Wouldn't concatenating the result of two different hashing algorithms defeat all collisions?

Question

Let's say I have three messages: A B C

And I run each of these through two different Hashing algorithms: MD5 and SHA1 for this example

MD5(A) = X
MD5(B) = Y
MD5(C) = Y
SHA1(A) = N
SHA1(B) = N
SHA1(C) = M

Notice the MD5 hash of B and C collide. And the SHA hash of A and B collide.

If I simply concatenate the digests, however, the results would be unique:

Combined Digest of A:  XN
Combined Digest of B:  YN
Combined Digest of C:  YM

The underlying principle would be that whatever pair of messages could be found or constructed to form a collision with one hashing algorithm, wouldn't also form a collision with another hashing algorithm.

The combined digest length (for MD5/SHA1) would be 288 bits (128+160) -- but unless I'm missing something, this would be significantly more secure than a single hashing algorithm with a 288-bit digest.

Granted, in the example above I'm using MD5 and SHA1 which are both known to be effectively broken, but I'm hoping an answer exists that applies more conceptually to the premise than simply the choice of algorithms.

i.e., In a situation where collision resistance is critical, wouldn't the combination of SHA2-256 + SHA3-256 concatenated be more secure than a single iteration of SHA2-512, or SHA3-512?

Answer 1

No, concatenating two hashes gives you at least the collision resistance of either but in many practical cases it will give you little more.

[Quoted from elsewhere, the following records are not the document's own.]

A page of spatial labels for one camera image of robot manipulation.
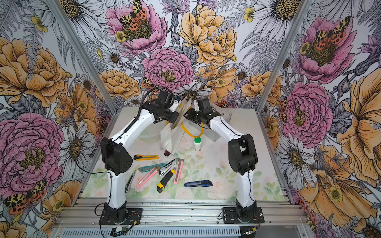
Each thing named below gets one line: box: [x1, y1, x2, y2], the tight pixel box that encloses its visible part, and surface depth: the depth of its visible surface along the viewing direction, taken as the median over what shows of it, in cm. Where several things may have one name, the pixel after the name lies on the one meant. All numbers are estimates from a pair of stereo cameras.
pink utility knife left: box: [136, 166, 161, 189], surface depth 89 cm
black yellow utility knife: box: [156, 169, 176, 193], surface depth 87 cm
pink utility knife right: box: [173, 158, 185, 185], surface depth 91 cm
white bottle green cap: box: [193, 136, 202, 152], surface depth 94 cm
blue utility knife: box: [184, 179, 213, 188], surface depth 87 cm
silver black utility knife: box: [158, 157, 181, 177], surface depth 93 cm
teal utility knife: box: [137, 162, 166, 173], surface depth 93 cm

This is especially truely for MD hash functions where we know how to convert collisions into many way multi collisions. We can make 2^64 multi way sha1 collision and expect one will collide also in MD5.

Answer 2

No, concatenating the result of two different hashing algorithms does not defeat all collisions. You've overlooked the case where $\text{MD5}(A)=\text{MD5}(B)=X$ and $\text{SHA1}(A)=\text{SHA1}(B)=N$. In English, that's when a pair of inputs collides for both hash functions.

Furthermore, assuming a hash function's output is truly uniformly distributed for any given set of inputs (this isn't actually true, but for our purposes, it's close enough to true for modern cryptographic has functions), the collision resistance of $\text{HASH}^P_\text{256-bit}(A) +\text{HASH}^Q_\text{256-bit}(A)$ is exactly equal to the collision resistance of $\text{HASH}_\text{512-bit}(A)$.

Again, assuming a uniform distribution, the chance two inputs collide for an N-bit hash is $\left(\frac{1}{2}\right)^N$, or one in two for each bit of output. Assuming the chance that a pair of inputs collides for hash $P$ is independent of the chance of collision of the pair for hash $Q$, the chance a pair collides for both is the product of the chance it collides for each hash individually. Given this, it's clear the chance of collision is identical either way, since $\left(\frac{1}{2}\right)^{256}\cdot\left(\frac{1}{2}\right)^{256}=\left(\frac{1}{2}\right)^{512}$.